Task goal
Start at the first line of the material. Repeat each line exactly through the one containing "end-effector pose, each", then stop.

Data section

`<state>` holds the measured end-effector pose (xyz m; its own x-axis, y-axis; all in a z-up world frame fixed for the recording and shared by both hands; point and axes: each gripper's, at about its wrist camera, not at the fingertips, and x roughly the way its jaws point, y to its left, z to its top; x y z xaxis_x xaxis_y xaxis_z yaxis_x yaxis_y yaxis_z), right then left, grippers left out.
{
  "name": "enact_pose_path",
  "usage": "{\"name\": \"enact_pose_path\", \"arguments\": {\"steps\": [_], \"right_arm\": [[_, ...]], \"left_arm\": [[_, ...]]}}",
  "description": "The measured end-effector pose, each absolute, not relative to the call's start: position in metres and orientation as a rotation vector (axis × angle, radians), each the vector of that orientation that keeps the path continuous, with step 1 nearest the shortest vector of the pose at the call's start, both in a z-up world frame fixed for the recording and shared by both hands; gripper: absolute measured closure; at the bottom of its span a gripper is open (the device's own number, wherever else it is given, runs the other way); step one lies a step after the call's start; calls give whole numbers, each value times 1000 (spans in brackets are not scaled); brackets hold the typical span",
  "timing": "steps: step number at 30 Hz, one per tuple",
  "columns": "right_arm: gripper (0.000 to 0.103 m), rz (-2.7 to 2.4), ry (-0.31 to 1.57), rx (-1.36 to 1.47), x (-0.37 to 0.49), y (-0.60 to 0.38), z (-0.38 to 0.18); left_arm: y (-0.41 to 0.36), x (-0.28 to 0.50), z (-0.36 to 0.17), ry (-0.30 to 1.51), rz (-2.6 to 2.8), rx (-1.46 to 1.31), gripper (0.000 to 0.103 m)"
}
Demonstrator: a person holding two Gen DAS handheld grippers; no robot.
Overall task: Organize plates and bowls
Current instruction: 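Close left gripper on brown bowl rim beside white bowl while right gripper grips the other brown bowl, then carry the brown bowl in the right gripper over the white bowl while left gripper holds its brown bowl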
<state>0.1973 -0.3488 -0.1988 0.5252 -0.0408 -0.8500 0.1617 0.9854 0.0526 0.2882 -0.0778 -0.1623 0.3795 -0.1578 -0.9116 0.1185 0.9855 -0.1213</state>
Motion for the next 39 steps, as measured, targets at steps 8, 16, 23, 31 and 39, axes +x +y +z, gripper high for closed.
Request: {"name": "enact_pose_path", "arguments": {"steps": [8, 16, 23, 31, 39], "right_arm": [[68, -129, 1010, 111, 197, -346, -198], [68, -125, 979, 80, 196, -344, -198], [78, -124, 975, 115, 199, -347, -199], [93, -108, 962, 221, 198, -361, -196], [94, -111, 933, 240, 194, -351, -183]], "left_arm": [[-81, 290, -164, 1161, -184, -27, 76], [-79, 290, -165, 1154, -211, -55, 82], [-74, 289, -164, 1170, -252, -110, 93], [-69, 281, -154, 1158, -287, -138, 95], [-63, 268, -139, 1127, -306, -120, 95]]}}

Solution to the exercise
`<state>` holds the measured end-effector pose (xyz m; its own x-axis, y-axis; all in a z-up world frame fixed for the recording and shared by both hands; point and axes: each gripper's, at about its wrist camera, not at the fingertips, and x roughly the way its jaws point, y to its left, z to its top; x y z xaxis_x xaxis_y xaxis_z yaxis_x yaxis_y yaxis_z), right then left, grippers left out.
{
  "name": "enact_pose_path",
  "usage": "{\"name\": \"enact_pose_path\", \"arguments\": {\"steps\": [_], \"right_arm\": [[_, ...]], \"left_arm\": [[_, ...]]}}",
  "description": "The measured end-effector pose, each absolute, not relative to the call's start: position in metres and orientation as a rotation vector (axis × angle, radians), each the vector of that orientation that keeps the path continuous, with step 1 nearest the shortest vector of the pose at the call's start, both in a z-up world frame fixed for the recording and shared by both hands; gripper: absolute measured closure; at the bottom of its span a gripper is open (the device's own number, wherever else it is given, runs the other way); step one lies a step after the call's start; calls give whole numbers, each value times 1000 (spans in brackets are not scaled); brackets hold the typical span",

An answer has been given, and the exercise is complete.